Introduction: Cytomegalovirus (CMV) reactivation is a major complication among seropositive allogeneic hematopoietic cell transplantation (HCT) recipients; however, the incidence and outcomes of CMV reactivation in patients undergoing chimeric antigen receptor T (CAR T) cell therapy remain poorly understood.

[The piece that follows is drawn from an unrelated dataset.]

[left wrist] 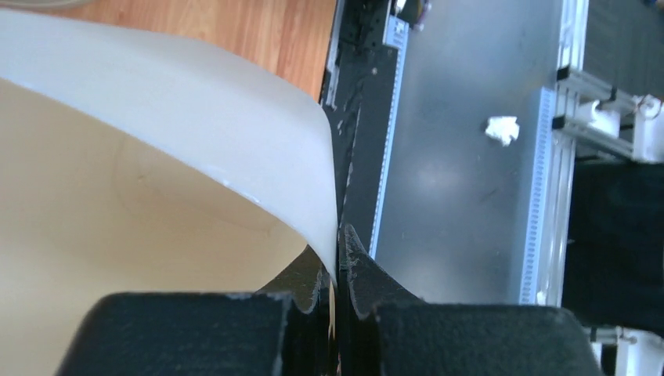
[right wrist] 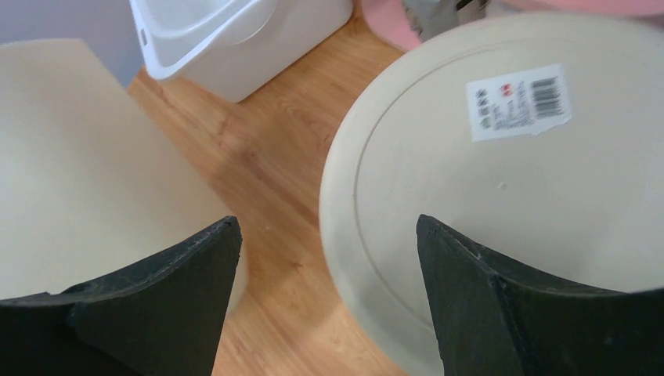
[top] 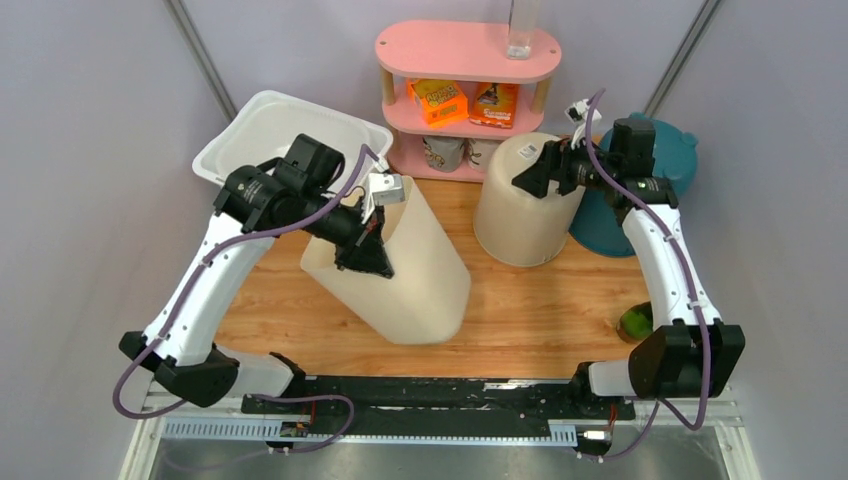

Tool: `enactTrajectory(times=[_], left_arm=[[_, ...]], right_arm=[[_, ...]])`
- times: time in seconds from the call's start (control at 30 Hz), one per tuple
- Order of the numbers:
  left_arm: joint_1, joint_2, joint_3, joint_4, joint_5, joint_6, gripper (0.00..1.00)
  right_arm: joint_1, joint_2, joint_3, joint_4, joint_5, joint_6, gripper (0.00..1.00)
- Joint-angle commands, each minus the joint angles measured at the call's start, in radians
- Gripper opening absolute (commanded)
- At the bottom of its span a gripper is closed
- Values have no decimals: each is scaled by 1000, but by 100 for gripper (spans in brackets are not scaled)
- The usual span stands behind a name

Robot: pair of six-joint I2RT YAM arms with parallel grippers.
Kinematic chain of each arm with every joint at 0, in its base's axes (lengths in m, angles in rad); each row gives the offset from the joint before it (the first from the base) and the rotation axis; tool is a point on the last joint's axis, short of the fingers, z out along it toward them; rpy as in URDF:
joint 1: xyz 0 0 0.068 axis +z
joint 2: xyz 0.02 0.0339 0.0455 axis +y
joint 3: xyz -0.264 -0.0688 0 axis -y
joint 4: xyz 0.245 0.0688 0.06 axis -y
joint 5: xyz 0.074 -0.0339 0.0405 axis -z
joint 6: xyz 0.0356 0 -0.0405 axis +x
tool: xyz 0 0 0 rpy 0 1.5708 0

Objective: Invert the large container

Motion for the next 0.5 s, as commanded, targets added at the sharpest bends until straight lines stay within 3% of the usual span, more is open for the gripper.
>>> enactTrajectory(times=[0.0, 0.1, 0.13, 0.17, 0.37, 0.47], left_arm=[[31, -86, -202, 484, 177, -232, 0], [49, -213, -462, 1016, 208, -544, 0], [56, -239, -589, 1114, 198, -696, 0], [58, -280, -637, 1256, 189, -741, 0], [77, -302, -880, 1345, 105, -839, 0], [78, -314, -978, 1295, 62, -839, 9]], right_arm=[[-5, -62, -72, -88, -162, -58, 85], [15, -110, -119, -141, -253, -58, 86], [31, -128, -128, -158, -253, -80, 87], [54, -149, -139, -161, -243, -94, 88], [253, -162, -235, -185, -101, -97, 88], [354, -147, -263, -187, 41, -90, 87]])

Methods: Single-center retrospective study of 109 adult CMV seropositive patients who received CAR T cell therapy between February 2018 and February 2023. CMV viral load was monitored at the discretion of the treating physician. CMV outcomes were CMV reactivation (any viremia) and clinically significant CMV (viremia or tissue invasive disease requiring antiviral treatment). The study was approved by our institutional review board and conducted consistent with the principles in the Declaration of Helsinki. A p-value of <0.05 was considered statistically significant. Statistical analyses were performed using GraphPad Prism Software, version 10.0.0.

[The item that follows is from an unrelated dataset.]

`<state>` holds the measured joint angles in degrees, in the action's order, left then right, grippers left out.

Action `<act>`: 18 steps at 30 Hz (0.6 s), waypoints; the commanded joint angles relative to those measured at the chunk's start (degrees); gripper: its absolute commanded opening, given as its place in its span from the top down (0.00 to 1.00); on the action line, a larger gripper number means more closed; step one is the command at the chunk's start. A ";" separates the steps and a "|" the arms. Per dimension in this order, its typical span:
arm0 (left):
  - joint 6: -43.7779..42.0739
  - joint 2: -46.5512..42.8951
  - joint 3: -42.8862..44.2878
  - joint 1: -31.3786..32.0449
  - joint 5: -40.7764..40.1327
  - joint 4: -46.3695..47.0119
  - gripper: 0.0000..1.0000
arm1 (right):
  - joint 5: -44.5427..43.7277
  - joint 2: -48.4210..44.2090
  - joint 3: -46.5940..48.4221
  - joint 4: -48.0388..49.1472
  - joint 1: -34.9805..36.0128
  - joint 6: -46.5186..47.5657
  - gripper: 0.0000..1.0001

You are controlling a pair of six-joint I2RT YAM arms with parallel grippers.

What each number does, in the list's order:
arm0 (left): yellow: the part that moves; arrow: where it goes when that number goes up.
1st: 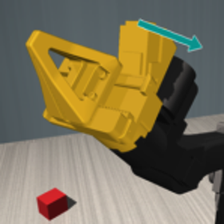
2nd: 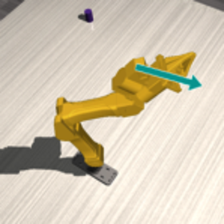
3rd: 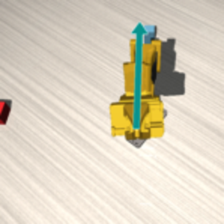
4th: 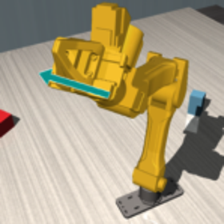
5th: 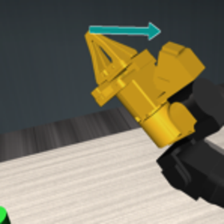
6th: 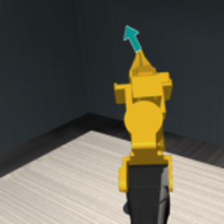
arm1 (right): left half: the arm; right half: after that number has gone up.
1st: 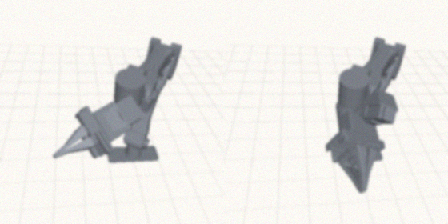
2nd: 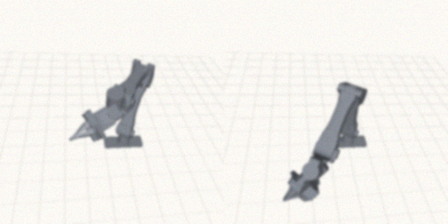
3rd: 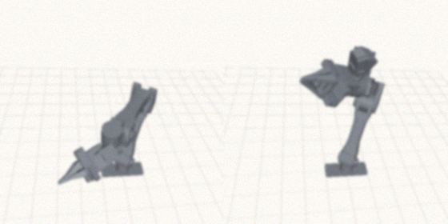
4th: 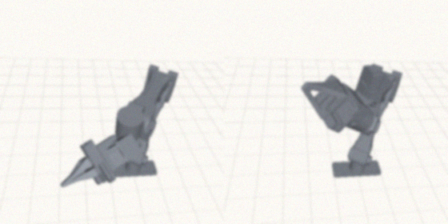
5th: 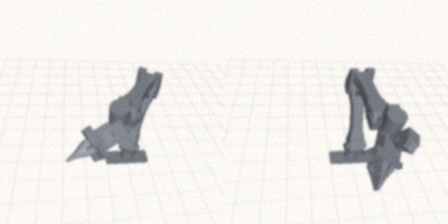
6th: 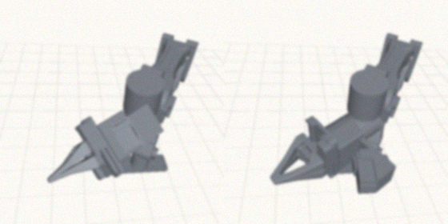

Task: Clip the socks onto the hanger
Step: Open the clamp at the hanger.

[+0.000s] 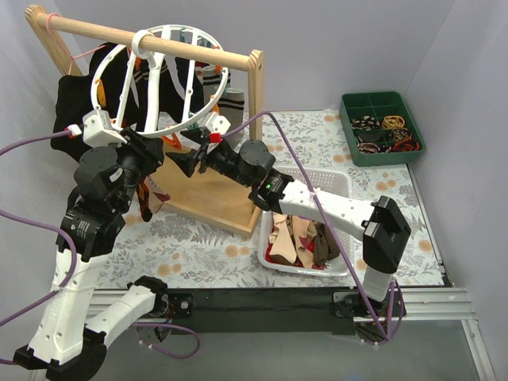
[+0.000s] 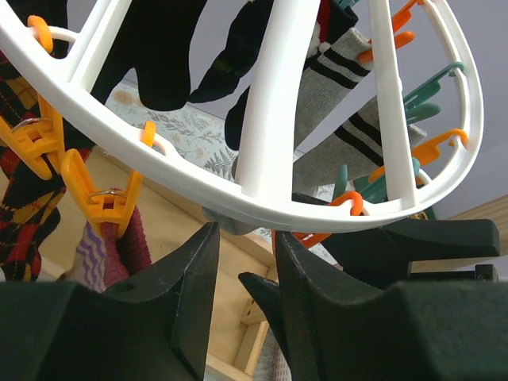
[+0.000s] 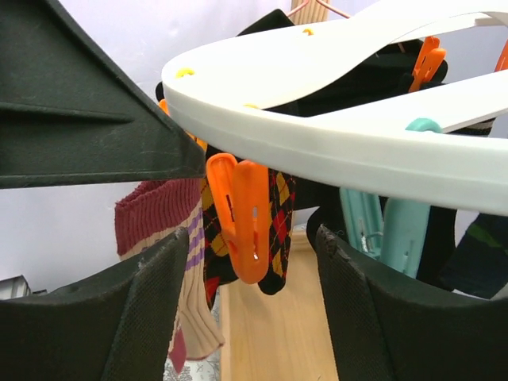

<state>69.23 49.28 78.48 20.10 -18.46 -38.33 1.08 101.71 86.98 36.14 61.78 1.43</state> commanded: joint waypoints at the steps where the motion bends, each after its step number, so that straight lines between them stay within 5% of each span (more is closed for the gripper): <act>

Results: During the study period, there were a total of 148 patients who received CAR T cell therapy. Patients who were CMV seronegative, had history of previous allogeneic HCT, or those who received letermovir prophylaxis were excluded. In total, 109 patients who were CMV seropositive met the inclusion criteria. The patient characteristics are presented in Table 1. Of the 109 patients, 69% received Axicabtagene Ciloleucel (Yescarta), 15% received Brexucabtagene Autoleucel (Tecartus), 8% received Tisagenlecleucel (Kymriah), 5% received Idecabtagene Vicleucel (ABECMA), and 3% received Lisocabtagene Maraleucel (Breyanzi). Eighty-four patients (77%) developed any grade of CRS with the median day of CRS onset being 4 days (IQR, 2 to 6). Forty-six patients (42%) developed any grade of ICANS. Among patients who developed CRS, 74 (88%) received tocilizumab, 58 (69%) received dexamethasone, and 9 (11%) received anakinra. For dexamethasone group, the median dosage was 103 mg (IQR, 45 to 160). In those receiving tocilizumab, the median number of doses was 2.5 (IQR, 1 to 4) and the dosage was standard 8 mg/kg. 31 patients (28%) had evidence of CMV reactivation (any viremia) and 10 patients (9%) had clinically significant CMV reactivation requiring treatment. The median time from CAR T cell infusion to CMV reactivation was 19 days (IQR, 9 to 31). Among those with clinically significant CMV reactivation, the median peak viremia was 2388 IU/mL; six of these patients (60%) developed CMV syndrome with none having tissue invasive disease; and 9 (90%) had documented clearance of the virus in response to antiviral therapy. In this group, there were 2 deaths but were not attributed to CMV reactivation. One was due to fungemia while the other patient’s death was attributed to CAR T therapy related toxicities causing multiorgan failure. Among those who didn’t reactivate CMV, 37 patients (47%) received dexamethasone, at a median dose of 90 mg (IQR, 25 to 145), whereas in the 10 patients with clinically significant CMV reactivation, 100% received dexamethasone (P=0.001) with a median dose of 130 mg (IQR, 74 to 263). Additionally, those who received tocilizumab and anakinra were also at a significantly higher risk for clinically significant CMV reactivation (p=0.027 and p=0.03, respectively).

Conclusions: CMV reactivation is a common complication of CAR T cell therapy in CMV seropositive individuals. Although confirmatory studies are needed, our data shows that administration of immunosuppression, in particular steroids, for management of CAR T cell toxicities is a major risk factor for CMV reactivation, and close monitoring for preemptive therapy or antiviral prophylaxis might be indicated in this setting.

Disclosures: Jimenez Jimenez: Abbvie: Research Funding. Beitinjaneh: Kite: Honoraria. Wang: Sanofi: Consultancy; Kite: Consultancy; Incyte: Consultancy. Spiegel: ImmPact Bio: Consultancy; Kite Gilead: Consultancy.